It's strange to me that I never hear people talk about enforced proxy quality. I'm a big fan of proxy events, I have been forever, but I, too, feel the pain of the sharpied Scalding Tarn.
Sometime back in the golden ages, I was an SCG Power 9 event. My opponent cast a Null Rod off of a basic Forest, and then next turn a Tarmogoyf, and that Tarmogoyf killed me. Except the Forest was a Mox Emerald proxy done in ballpoint pen that I couldn't read, and I didn't notice it was a Mox until the turn after he illegally tapped it for mana. I called the judge but it was too late to roll back, and I lost to the Tarmogoyf, knocking me out of the event.

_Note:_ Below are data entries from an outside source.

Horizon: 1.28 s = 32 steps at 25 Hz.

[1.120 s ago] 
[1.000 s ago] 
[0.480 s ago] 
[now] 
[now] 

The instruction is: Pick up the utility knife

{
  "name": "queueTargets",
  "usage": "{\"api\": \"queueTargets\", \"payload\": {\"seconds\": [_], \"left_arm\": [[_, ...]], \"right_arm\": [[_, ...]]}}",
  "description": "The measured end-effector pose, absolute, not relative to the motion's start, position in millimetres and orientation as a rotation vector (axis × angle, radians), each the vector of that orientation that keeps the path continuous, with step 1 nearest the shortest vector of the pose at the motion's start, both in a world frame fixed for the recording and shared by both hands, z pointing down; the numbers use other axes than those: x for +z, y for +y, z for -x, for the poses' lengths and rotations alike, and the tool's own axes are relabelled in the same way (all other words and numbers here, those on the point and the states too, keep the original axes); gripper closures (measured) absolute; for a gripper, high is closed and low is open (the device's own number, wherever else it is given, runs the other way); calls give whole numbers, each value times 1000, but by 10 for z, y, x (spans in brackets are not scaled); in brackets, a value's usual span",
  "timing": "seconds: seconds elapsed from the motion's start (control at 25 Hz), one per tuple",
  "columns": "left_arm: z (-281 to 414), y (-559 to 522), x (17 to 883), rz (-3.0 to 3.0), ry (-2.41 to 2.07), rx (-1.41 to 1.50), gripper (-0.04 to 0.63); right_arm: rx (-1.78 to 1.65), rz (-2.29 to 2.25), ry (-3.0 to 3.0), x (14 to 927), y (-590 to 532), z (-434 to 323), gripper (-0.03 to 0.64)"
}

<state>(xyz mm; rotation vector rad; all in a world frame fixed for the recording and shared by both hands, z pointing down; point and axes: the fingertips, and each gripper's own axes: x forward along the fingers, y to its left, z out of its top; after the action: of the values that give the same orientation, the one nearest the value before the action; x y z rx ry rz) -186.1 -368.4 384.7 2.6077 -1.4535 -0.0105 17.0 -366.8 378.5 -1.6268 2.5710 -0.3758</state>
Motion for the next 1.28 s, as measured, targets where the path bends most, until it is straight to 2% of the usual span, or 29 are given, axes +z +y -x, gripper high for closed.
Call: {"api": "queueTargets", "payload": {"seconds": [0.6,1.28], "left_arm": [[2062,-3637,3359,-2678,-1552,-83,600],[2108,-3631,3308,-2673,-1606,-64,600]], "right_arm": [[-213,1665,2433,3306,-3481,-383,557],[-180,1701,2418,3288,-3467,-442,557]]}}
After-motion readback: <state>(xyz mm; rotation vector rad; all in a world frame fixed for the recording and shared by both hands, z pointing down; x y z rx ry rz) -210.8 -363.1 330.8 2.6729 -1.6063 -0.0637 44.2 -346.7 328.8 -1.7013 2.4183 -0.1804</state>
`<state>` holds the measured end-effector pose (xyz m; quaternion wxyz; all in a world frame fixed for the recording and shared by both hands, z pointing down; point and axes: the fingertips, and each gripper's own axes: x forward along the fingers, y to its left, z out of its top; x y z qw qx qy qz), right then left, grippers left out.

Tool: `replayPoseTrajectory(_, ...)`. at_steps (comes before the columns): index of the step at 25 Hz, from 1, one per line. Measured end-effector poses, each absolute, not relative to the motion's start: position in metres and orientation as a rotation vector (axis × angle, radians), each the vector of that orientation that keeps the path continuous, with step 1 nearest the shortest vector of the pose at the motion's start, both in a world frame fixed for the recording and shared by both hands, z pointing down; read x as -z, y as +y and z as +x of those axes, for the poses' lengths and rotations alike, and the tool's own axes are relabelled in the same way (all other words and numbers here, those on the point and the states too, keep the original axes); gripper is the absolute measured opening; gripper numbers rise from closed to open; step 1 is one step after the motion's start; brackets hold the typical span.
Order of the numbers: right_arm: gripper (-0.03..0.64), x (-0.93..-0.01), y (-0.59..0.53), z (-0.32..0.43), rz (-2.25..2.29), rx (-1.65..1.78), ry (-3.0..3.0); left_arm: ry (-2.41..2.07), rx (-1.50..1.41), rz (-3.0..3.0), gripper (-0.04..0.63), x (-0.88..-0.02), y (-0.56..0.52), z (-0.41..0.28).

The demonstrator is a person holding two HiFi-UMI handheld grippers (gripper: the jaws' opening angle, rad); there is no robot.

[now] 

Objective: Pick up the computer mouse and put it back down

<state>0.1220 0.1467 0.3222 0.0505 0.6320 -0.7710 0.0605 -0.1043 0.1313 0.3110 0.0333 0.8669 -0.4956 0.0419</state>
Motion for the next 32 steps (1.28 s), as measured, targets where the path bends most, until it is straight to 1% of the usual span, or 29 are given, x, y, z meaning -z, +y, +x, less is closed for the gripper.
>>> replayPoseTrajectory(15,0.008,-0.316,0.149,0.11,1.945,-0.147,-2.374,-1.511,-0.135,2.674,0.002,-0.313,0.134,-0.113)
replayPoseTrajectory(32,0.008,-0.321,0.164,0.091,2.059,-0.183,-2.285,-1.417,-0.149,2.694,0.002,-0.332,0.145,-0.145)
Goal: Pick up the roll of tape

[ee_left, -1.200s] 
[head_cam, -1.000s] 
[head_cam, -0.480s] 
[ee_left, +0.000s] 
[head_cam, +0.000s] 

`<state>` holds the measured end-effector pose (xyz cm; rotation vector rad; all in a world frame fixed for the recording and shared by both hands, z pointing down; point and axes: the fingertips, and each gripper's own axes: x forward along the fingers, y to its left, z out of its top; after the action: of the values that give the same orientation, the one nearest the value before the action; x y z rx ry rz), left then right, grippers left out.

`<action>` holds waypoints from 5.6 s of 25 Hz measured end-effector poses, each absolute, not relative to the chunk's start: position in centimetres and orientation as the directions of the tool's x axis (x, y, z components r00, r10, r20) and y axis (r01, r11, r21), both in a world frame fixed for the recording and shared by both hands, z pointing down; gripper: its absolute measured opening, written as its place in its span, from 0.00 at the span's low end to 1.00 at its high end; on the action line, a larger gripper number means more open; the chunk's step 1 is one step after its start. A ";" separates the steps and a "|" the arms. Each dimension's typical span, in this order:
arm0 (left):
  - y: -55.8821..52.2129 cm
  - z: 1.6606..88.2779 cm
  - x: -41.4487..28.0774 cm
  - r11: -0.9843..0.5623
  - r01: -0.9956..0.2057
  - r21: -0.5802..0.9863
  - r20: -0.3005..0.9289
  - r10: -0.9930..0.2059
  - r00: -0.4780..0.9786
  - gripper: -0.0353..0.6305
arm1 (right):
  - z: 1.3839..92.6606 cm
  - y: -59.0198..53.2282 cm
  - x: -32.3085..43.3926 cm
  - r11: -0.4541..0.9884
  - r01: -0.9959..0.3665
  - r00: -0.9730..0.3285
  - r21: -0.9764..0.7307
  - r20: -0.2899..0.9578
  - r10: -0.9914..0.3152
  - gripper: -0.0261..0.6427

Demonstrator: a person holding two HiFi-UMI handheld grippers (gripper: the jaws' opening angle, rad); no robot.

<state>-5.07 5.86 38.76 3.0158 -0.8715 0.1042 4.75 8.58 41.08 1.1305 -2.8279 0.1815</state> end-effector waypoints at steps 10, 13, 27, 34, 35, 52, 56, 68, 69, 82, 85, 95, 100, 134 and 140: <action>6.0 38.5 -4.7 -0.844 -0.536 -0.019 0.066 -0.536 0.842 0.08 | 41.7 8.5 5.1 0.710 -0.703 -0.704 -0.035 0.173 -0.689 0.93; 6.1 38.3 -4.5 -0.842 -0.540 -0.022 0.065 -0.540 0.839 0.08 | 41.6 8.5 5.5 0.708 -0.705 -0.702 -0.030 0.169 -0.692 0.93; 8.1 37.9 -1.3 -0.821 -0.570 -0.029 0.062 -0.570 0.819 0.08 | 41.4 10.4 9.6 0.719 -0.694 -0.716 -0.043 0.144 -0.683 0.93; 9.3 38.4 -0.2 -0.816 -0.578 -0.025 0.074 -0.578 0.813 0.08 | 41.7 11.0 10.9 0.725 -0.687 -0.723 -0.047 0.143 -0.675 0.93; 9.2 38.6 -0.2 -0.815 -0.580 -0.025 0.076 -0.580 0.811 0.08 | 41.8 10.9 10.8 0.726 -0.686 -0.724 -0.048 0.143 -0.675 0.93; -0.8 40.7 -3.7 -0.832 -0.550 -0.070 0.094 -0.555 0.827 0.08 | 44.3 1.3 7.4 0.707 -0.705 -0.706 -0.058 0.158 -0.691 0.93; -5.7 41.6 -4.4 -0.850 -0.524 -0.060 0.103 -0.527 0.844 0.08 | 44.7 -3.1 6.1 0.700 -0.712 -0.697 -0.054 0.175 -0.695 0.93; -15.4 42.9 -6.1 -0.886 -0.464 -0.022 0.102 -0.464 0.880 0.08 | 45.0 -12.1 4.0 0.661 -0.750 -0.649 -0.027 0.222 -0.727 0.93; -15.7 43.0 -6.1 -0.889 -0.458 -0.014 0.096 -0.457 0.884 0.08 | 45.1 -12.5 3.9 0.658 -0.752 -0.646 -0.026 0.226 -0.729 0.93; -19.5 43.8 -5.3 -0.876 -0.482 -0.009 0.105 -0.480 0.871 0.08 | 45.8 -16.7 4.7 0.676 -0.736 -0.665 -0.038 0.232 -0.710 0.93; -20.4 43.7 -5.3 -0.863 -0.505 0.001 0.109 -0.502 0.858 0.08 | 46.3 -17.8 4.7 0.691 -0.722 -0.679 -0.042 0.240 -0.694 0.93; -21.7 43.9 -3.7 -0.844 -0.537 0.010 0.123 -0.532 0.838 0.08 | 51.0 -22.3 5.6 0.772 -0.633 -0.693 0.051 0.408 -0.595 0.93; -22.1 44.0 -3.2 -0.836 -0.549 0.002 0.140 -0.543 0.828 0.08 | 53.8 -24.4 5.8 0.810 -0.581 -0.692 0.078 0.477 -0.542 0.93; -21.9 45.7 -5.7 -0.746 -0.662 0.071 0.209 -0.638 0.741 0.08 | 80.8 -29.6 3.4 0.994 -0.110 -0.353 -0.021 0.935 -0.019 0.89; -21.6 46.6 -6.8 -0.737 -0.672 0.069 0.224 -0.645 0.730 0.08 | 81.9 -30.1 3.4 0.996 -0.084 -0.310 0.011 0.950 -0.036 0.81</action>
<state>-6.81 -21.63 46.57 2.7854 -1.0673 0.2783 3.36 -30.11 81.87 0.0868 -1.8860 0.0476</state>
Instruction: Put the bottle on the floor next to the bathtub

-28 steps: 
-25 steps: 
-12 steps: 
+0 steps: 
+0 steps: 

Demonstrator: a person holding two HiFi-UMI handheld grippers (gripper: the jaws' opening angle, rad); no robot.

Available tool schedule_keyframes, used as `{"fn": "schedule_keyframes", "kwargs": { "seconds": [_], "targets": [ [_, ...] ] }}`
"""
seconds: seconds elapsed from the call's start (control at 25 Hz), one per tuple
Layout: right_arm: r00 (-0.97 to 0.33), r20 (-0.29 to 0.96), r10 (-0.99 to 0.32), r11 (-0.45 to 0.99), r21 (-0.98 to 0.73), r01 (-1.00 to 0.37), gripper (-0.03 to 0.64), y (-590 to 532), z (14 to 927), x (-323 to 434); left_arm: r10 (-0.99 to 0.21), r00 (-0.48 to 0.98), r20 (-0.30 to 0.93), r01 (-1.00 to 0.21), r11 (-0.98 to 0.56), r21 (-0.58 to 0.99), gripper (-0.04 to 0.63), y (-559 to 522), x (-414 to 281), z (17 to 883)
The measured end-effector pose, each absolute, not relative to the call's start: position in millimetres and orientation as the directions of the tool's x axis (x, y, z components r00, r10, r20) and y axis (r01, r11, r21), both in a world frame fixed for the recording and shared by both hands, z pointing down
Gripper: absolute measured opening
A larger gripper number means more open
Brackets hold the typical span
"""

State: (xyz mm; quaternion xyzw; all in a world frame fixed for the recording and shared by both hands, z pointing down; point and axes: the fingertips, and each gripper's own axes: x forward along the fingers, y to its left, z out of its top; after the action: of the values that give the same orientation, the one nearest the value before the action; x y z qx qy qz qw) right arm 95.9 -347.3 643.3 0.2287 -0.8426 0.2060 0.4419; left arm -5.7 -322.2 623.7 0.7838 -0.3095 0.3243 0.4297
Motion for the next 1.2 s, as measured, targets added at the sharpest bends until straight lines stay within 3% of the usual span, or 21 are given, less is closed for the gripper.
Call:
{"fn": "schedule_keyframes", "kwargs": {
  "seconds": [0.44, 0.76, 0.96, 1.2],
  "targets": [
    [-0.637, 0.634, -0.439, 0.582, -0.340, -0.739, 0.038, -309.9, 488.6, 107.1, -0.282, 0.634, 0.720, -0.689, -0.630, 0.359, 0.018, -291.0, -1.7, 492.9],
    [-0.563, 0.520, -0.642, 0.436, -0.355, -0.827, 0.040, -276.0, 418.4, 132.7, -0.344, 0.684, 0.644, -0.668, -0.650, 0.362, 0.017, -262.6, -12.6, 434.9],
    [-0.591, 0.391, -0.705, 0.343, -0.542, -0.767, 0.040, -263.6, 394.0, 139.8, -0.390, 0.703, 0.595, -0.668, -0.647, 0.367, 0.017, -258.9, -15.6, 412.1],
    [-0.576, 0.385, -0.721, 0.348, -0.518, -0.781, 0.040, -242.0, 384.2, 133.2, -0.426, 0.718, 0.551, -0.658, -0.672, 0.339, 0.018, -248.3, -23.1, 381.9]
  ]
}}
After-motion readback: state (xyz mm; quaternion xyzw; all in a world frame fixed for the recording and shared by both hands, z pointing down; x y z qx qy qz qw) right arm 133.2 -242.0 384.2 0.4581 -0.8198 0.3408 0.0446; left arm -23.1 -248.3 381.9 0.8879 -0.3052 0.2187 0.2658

But there's a false dichotomy here which is annoying. There's no reason you can't run an event and say "You can run proxies but they have to be legible." For me, the best proxy is a computer printout, on a plain piece of paper, cut out and put in a sleeve in front of another card. I use these for testing and for lower-key paper events. There's never any confusion, and when effort is taken to print the image out at the right size with the right sized border, bystanders and opponents rarely notice I'm playing with proxies at all.
Is this kind of proxy possibly marked? probably. Is it as marked as a double-sleeved foil? not even close.
Sure, you're asking players to take slightly more effort when making their decks, but this seems like an incredibly low bar compared to sanctioned play. Asking them to spend a few minutes with a printer doesn't really feel in the same ballpark as asking them to spend $20,000 - which, of course, they're always welcome to do if they don't feel like making proxies.
Just asking people to make nicer proxies doesn't solve every problem everyone has with playtest cards, but it does solve a very big one, and it's really weird to me that nobody ever seems to bring it up.